Brief -
Please return the whole listing word for word.

◆ ◆ ◆ ◆ ◆ ◆ ◆

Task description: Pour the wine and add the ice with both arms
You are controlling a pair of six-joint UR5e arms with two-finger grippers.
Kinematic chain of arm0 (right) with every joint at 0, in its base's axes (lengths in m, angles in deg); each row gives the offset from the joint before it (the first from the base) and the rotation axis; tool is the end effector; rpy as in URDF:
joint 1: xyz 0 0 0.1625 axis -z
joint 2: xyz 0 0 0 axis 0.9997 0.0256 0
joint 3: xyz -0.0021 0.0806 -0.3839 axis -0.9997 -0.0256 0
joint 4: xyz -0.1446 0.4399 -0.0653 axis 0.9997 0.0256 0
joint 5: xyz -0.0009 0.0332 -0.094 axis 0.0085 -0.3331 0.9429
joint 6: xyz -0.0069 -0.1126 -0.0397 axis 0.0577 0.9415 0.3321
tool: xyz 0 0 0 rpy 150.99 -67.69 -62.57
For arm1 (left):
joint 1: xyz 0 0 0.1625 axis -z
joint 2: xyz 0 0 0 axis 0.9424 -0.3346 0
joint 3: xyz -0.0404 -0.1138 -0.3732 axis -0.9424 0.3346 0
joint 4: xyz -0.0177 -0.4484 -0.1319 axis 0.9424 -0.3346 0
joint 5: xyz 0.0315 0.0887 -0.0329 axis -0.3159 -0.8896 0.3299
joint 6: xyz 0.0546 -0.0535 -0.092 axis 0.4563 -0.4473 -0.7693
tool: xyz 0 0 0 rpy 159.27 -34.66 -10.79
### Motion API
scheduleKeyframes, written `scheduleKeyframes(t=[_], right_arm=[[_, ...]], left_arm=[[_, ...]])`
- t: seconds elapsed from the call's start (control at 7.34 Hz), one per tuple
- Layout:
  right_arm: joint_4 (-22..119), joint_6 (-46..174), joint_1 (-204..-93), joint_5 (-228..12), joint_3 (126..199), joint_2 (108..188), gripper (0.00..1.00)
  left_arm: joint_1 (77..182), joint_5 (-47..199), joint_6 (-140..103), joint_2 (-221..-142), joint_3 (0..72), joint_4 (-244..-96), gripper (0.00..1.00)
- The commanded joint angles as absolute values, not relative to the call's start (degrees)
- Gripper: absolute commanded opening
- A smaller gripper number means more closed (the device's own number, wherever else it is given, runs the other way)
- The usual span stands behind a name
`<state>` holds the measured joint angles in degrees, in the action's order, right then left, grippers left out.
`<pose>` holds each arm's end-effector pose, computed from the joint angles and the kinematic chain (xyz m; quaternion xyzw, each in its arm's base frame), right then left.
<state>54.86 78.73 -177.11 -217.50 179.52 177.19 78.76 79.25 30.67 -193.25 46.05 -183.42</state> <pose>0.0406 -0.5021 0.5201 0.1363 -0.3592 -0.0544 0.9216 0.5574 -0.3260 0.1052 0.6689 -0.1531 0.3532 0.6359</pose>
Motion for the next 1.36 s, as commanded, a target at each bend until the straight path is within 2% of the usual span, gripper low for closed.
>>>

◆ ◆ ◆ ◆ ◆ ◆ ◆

Solution to this exercise -
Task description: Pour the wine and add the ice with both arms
You are controlling a pair of six-joint UR5e arms with two-finger grippers.
Kinematic chain of arm0 (right) with every joint at 0, in its base's axes (lengths in m, angles in deg); each row gives the offset from the joint before it (the first from the base) and the rotation axis; tool is the end effector; rpy as in URDF:
joint 1: xyz 0 0 0.1625 axis -z
joint 2: xyz 0 0 0 axis 0.9997 0.0256 0
joint 3: xyz -0.0021 0.0806 -0.3839 axis -0.9997 -0.0256 0
joint 4: xyz -0.1446 0.4399 -0.0653 axis 0.9997 0.0256 0
joint 5: xyz -0.0009 0.0332 -0.094 axis 0.0085 -0.3331 0.9429
joint 6: xyz -0.0069 -0.1126 -0.0397 axis 0.0577 0.9415 0.3321
tool: xyz 0 0 0 rpy 150.99 -67.69 -62.57
For arm1 (left):
joint 1: xyz 0 0 0.1625 axis -z
joint 2: xyz 0 0 0 axis 0.9424 -0.3346 0
joint 3: xyz -0.0404 -0.1138 -0.3732 axis -0.9424 0.3346 0
joint 4: xyz -0.0177 -0.4484 -0.1319 axis 0.9424 -0.3346 0
joint 5: xyz 0.0315 0.0887 -0.0329 axis -0.3159 -0.8896 0.3299
joint 6: xyz 0.0546 -0.0535 -0.092 axis 0.4563 -0.4473 -0.7693
tool: xyz 0 0 0 rpy 159.27 -34.66 -10.79
### Motion API
scheduleKeyframes, written `scheduleKeyframes(t=[_], right_arm=[[_, ...]], left_arm=[[_, ...]])`
- t: seconds elapsed from the call's start (control at 7.34 Hz), one per tuple
- Layout:
  right_arm: joint_4 (-22..119), joint_6 (-46..174), joint_1 (-204..-93), joint_5 (-228..12), joint_3 (126..199), joint_2 (108..188), gripper (0.00..1.00)
  left_arm: joint_1 (77..182), joint_5 (-47..199), joint_6 (-140..103), joint_2 (-221..-142), joint_3 (0..72), joint_4 (-244..-96), gripper (0.00..1.00)
- The commanded joint angles as absolute values, not relative to the call's start (degrees)
- Gripper: absolute commanded opening
- A smaller gripper number means more closed (the device's own number, wherever else it is given, runs the other way)
- The usual span stands behind a name
`<state>` holds the measured joint angles in degrees, in the action's order, right then left, grippers left out.
`<pose>` holds each arm's end-effector pose, computed from the joint angles and the kinematic chain (xyz m; quaternion xyzw, each in its arm's base frame), right then left.
<state>54.86 78.73 -177.11 -217.50 179.52 177.19 78.76 79.25 30.67 -193.25 46.05 -183.42</state> <pose>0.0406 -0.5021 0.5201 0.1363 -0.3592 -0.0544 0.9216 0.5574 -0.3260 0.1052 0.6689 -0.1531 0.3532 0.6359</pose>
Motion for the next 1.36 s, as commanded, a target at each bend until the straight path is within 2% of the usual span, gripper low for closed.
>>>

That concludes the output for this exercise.